[Task objective]: Show each line of the entries below in which the word "head" appears.

[Records for this exercise]:

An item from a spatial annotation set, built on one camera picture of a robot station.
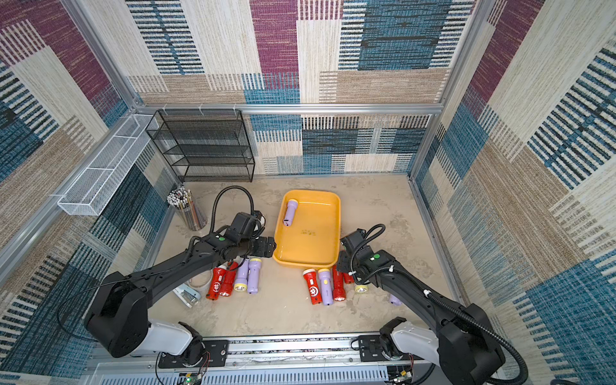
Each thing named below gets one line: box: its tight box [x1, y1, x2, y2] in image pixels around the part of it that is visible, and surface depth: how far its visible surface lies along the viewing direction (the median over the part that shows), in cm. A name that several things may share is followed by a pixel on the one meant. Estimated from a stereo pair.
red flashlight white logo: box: [303, 268, 323, 305], surface depth 86 cm
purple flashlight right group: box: [318, 267, 334, 306], surface depth 85 cm
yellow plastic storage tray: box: [272, 189, 341, 269], surface depth 102 cm
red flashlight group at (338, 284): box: [332, 264, 346, 302], surface depth 86 cm
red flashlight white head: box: [205, 261, 228, 301], surface depth 86 cm
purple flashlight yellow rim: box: [233, 259, 250, 292], surface depth 87 cm
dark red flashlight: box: [342, 271, 354, 284], surface depth 87 cm
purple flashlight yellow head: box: [247, 258, 263, 295], surface depth 89 cm
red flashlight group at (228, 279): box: [218, 261, 240, 298], surface depth 87 cm
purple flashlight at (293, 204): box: [283, 198, 299, 227], surface depth 106 cm
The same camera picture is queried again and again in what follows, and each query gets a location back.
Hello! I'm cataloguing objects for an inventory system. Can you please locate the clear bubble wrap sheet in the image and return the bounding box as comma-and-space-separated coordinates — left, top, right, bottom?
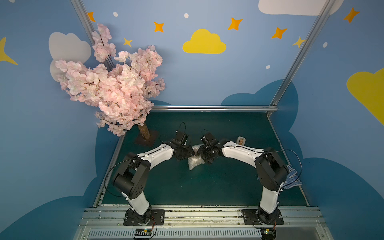
188, 145, 205, 171

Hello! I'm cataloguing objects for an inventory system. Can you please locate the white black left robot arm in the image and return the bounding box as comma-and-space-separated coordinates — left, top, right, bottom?
112, 144, 195, 217

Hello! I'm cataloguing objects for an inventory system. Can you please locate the white tape dispenser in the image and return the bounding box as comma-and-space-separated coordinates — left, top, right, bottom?
237, 137, 246, 146

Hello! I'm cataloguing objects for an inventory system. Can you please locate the dark square tree base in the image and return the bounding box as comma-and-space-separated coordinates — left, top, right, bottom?
134, 129, 160, 148

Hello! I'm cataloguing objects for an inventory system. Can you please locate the blue dotted work glove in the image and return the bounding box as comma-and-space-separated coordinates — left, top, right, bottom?
283, 165, 303, 189

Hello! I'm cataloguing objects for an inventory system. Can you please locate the pink cherry blossom tree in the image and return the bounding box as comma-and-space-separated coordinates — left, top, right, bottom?
55, 24, 166, 141

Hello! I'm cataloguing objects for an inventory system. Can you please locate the left small electronics board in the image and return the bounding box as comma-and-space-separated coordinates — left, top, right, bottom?
133, 228, 155, 240

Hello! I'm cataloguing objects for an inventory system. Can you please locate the small electronics board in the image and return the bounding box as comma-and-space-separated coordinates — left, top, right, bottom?
133, 228, 155, 240
260, 229, 277, 240

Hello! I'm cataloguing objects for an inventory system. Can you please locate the right small electronics board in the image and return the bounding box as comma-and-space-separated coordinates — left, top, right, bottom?
260, 229, 277, 240

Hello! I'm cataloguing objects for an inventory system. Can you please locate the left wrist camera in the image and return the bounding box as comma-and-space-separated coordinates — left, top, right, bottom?
174, 131, 189, 146

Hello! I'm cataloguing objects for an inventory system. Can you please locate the back aluminium frame rail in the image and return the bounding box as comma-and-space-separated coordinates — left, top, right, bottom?
152, 106, 278, 113

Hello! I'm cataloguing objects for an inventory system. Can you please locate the right aluminium corner post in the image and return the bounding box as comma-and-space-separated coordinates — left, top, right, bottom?
267, 0, 336, 119

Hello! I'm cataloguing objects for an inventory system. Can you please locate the aluminium corner post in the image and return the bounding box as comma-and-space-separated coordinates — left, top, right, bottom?
70, 0, 116, 71
267, 0, 336, 119

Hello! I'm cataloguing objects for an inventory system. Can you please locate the left side table rail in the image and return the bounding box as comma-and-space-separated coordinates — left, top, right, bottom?
92, 136, 125, 208

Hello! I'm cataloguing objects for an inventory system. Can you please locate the table rail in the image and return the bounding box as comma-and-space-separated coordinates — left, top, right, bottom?
92, 136, 125, 208
266, 115, 310, 207

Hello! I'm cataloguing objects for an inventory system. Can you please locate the right side table rail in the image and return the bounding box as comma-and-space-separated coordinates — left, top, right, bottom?
266, 115, 310, 207

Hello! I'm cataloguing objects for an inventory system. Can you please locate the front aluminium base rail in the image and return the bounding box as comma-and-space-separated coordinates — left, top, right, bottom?
74, 205, 333, 240

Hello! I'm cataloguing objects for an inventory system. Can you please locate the left aluminium corner post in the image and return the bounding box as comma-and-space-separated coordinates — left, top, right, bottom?
70, 0, 116, 71

[Reply to the task]:
red flashlight white head: box: [205, 261, 228, 301], surface depth 86 cm
purple flashlight yellow head: box: [247, 258, 263, 295], surface depth 89 cm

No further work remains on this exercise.